# The problem
Starting at the line that contains "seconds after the", write out each line through the end of the data below, exactly as it stands. Skip any pictures.
----
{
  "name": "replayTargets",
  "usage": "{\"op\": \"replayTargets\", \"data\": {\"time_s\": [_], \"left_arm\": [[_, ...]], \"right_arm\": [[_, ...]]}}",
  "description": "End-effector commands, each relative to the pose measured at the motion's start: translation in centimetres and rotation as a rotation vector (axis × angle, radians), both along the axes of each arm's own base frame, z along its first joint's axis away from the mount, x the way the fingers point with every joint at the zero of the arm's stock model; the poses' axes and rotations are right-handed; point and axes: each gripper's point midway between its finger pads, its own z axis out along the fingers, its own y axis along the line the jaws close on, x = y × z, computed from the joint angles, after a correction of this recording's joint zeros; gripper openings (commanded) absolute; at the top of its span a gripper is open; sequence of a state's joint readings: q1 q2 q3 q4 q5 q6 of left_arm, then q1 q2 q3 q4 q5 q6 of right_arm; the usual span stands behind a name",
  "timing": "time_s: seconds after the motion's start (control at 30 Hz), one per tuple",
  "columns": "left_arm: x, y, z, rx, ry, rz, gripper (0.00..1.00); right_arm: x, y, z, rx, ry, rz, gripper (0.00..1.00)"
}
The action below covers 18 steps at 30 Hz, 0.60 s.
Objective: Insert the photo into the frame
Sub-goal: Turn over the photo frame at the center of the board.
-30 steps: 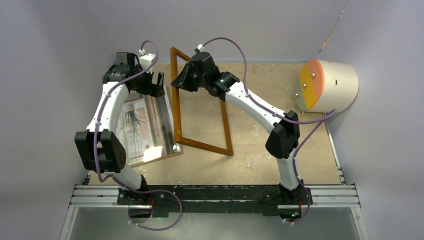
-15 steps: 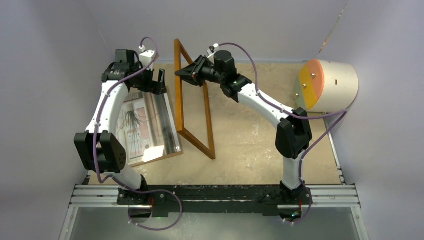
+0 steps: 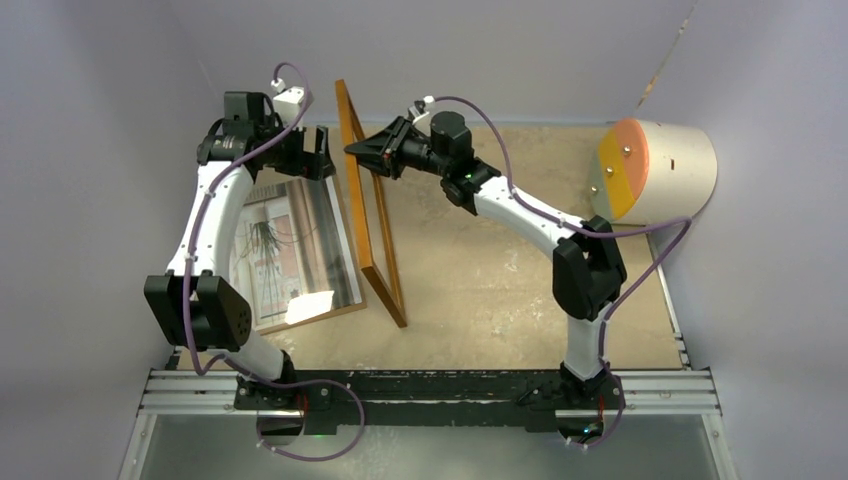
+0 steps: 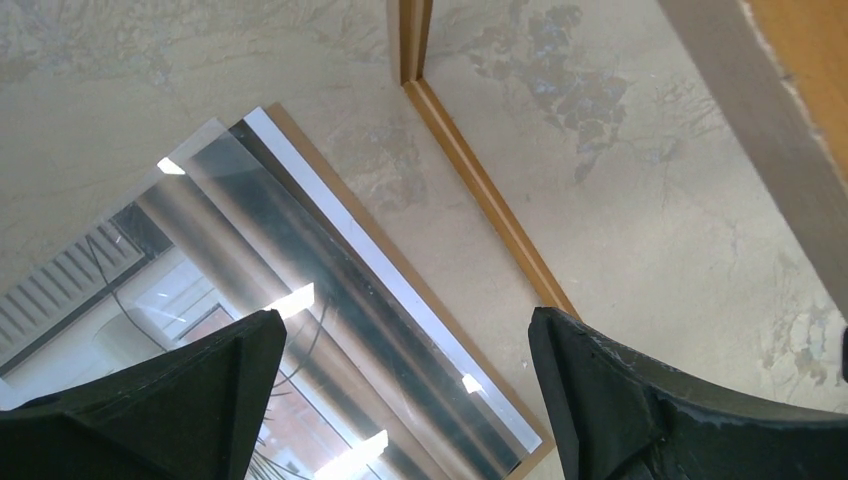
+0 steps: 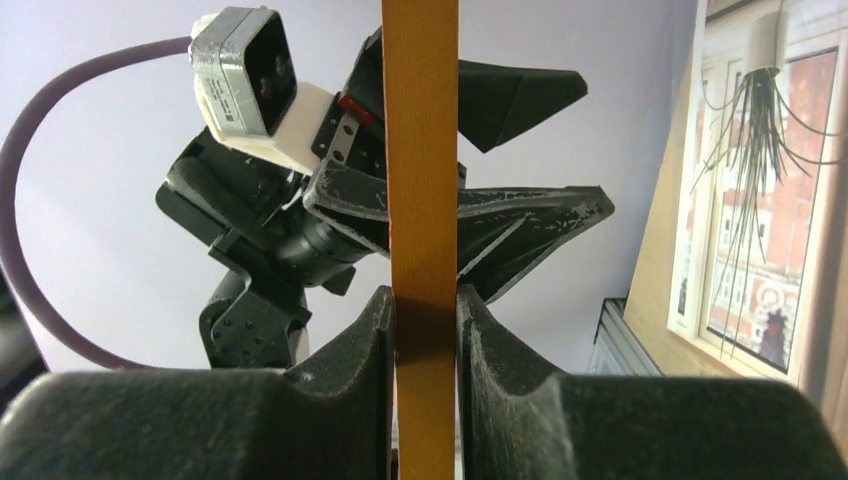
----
# Problem solution
  "timing": "time_s: seconds after the motion's start (control at 30 Hz), one per tuple",
  "columns": "left_arm: x, y, z, rx, ry, rz, gripper (0.00..1.00); right_arm: x, y, z, rx, ry, rz, gripper (0.00..1.00)"
}
The action below covers 18 steps at 30 Hz, 0.60 s.
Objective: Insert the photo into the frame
Sub-goal: Turn over the photo frame at the center of the board.
-30 steps: 
-15 steps: 
+0 steps: 
+0 steps: 
+0 steps: 

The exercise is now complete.